4 posts • joined 18 Jun 2010
Hot, hot space!
If this indeed has any truth, it's another validation for a hot, hot space!
Answers to Math Questions
Here's a reply that answers all the math questions asked above:
Question: Albireo only requires 0.1 bytes of RAM per block of data indexed. So that would be two fifths of a bit then? Or are we talking Qubits here.
Permabit Answer: Albireo requires, on average, 0.1 bytes of RAM per block being indexed because Albireo uses a hybrid memory/disk index. Only a small portion of the index is retained in memory at any given time, however Albireo maintains extremely high performance because more than 99% of the time a deduplication request can be fulfilled without having to retrieve any portion of the disk index.
Question: Is Albireo using black magic?
The math is giving me a headache. Peglar says 4 trillion items of metadata are needed to track the 4K blocks in 4PB of data; I think that should be 1 trillion, but it doesn't change his overall point, especially since he also said you'd only need to use 8 bytes of data per 4K block for indexing, while I think most systems would need more than 8 bytes.
To wit, Permabit says "in a system such as Albireo, the percentage of overhead is a bit over 1 per cent of the disk for 4K blocks" -- which means they're using 40+ bytes per 4K block.
However, in the next breath, Permabit says "Albireo only requires 0.1 bytes of RAM per block of data indexed" -- and 0.1 is less than 40.
I'm assuming they mean they store 40+ bytes per block *on disk* while using an in-memory index that takes only 0.1 bytes per block.
Problem I have with that is 0.1 bytes is not even a bit. I don't even understand the meaning of "0.1 bytes" and I don't see how it's possible to index *anything* using less than a bit. The wizards at Permabit *seem* to be dabbling in black magic.

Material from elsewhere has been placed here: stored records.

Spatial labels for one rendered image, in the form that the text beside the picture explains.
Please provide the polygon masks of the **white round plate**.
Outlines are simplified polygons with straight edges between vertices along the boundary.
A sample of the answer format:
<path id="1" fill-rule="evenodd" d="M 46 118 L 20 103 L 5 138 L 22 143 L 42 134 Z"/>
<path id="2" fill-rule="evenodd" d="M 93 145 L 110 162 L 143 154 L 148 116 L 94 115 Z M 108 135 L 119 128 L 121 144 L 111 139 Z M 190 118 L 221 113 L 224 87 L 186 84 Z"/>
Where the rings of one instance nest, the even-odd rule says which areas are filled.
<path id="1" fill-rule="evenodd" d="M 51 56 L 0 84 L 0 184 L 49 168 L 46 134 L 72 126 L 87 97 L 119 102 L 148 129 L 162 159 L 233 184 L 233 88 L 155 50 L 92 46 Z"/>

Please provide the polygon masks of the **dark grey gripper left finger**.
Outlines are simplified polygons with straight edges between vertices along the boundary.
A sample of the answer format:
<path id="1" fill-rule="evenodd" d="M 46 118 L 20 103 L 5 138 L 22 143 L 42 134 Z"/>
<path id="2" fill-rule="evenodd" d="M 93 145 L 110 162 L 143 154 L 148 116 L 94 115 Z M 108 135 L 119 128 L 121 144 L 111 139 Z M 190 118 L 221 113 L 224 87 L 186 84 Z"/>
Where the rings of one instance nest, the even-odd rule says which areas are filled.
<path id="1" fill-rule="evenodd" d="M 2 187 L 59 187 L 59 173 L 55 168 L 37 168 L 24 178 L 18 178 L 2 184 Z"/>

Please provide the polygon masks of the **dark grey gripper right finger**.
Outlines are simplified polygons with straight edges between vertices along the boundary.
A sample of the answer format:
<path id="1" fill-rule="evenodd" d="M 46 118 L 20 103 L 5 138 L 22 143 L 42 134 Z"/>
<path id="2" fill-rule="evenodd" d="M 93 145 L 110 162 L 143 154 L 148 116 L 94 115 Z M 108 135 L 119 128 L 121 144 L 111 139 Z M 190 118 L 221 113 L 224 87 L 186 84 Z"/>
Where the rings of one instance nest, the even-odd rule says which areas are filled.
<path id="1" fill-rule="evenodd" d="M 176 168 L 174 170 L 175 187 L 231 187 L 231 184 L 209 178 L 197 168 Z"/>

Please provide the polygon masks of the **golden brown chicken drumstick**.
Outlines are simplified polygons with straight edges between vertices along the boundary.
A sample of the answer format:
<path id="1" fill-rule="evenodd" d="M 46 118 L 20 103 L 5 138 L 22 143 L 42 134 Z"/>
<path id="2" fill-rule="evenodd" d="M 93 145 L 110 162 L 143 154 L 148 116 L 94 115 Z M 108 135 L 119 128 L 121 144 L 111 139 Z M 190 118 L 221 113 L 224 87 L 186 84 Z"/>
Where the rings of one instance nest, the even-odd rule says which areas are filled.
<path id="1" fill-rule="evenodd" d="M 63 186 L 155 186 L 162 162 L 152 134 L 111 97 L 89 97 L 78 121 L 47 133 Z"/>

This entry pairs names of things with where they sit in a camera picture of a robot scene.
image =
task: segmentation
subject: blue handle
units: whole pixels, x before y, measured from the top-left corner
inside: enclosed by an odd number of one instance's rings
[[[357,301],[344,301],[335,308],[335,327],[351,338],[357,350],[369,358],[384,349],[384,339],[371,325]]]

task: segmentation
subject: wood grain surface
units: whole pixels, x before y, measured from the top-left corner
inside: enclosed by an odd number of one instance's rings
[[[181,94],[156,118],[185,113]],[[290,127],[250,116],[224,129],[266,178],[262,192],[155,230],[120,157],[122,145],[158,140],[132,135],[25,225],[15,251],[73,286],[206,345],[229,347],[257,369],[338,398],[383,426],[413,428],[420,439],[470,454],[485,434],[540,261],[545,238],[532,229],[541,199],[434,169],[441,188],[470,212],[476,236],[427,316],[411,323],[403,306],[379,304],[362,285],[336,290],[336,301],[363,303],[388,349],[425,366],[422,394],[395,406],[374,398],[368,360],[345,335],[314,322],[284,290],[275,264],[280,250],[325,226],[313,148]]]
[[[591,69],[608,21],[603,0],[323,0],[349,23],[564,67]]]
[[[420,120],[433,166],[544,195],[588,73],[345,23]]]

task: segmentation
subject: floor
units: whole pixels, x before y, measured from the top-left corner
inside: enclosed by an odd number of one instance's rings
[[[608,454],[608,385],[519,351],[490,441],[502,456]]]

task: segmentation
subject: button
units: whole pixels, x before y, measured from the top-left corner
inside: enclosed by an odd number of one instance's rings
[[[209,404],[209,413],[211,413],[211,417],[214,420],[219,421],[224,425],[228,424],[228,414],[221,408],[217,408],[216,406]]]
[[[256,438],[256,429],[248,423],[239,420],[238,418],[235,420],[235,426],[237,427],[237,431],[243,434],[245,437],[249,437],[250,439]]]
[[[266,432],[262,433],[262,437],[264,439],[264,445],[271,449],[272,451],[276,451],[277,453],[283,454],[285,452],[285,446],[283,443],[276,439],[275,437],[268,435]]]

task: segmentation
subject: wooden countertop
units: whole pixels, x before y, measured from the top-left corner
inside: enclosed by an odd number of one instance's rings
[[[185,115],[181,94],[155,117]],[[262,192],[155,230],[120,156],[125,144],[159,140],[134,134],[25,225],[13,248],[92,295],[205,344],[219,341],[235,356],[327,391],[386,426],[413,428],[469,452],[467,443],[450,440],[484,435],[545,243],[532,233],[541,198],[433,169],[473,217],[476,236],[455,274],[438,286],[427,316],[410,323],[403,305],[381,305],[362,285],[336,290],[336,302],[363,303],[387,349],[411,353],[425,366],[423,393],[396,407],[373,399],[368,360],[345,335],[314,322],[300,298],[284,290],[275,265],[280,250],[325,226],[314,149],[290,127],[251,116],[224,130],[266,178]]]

Permabit Answer: Albireo only requires, on average, 0.1 bytes per block of data indexed because Albireo uses a hybrid memory/disk index. For the portions of the index that are currently in memory, Albireo uses around 4 bytes per entry, however only a small portion of the index is required to be in memory during normal operation. Based on sophisticated data modelling that Permabit has developed over the past ten years, Albireo is able to maintain extremely high performance because more than 99% of the time a deduplication request can be fulfilled without having to retrieve any portion of the disk index.
His retort doesn't make permabit anymore viable in a big data environment. For 4PB of data, they need 100GB of ram PER NODE, just for storing the dedup hash tables? What kind of crack is he smoking that he thinks that's a scalable solution? It might be slightly more scalable than Isilon believes it is, but it's still nowhere near the realm of viable.
Permabit Answer: No, Albireo would only require 100 GB across the entire grid. Deduplication does not require that the entire index be stored local to each node; this is another misconception that Peglar presented in his original interview.
I'm not sure where you are getting your information about Permabit, but you're clearly misinformed. Permabit has been developing deduplication technology since 2000 and in fact we have many patents in this area. Our products have been shipping with deduplication (and compression) since 2004 and are implemented and deployed in Fortune 1000 companies.
Our OEM partners recognized the power, scalability, and performance of our deduplication technology and asked us to create Albireo so they could implement it into their own product portfolios too. They wanted (and we delivered) a deduplication technology that can completely integrate into their storage software and work seamlessly with their existing features such as thin provisioning, snapshotting, and yes, their own embedded compression technology. What they asked us for (and what industry analysts have confirmed) was an embedded product that could deliver:
1) support for any storage: block, file, or unified platforms
2) support petabyte scalability
3) fast performance with zero impact to users access to data
4) a solution that was completely out of the read path (no readers required)
5) a solution that gave the flexibility of deploying as an inline, post-process, or parallel solution (or any combination of the three)
VP Marketing, Permabit
Permabit Albireo = Primary Storage
Hi Chris - Point of clarification. Albireo is targeted at primary storage and this announcement regarding VTL has no bearing on a potential relationship between Permabit and HDS. All primary storage vendors are focused on improving their competitive position and maintaining margins. That is what Albireo delivers to primary storage vendors.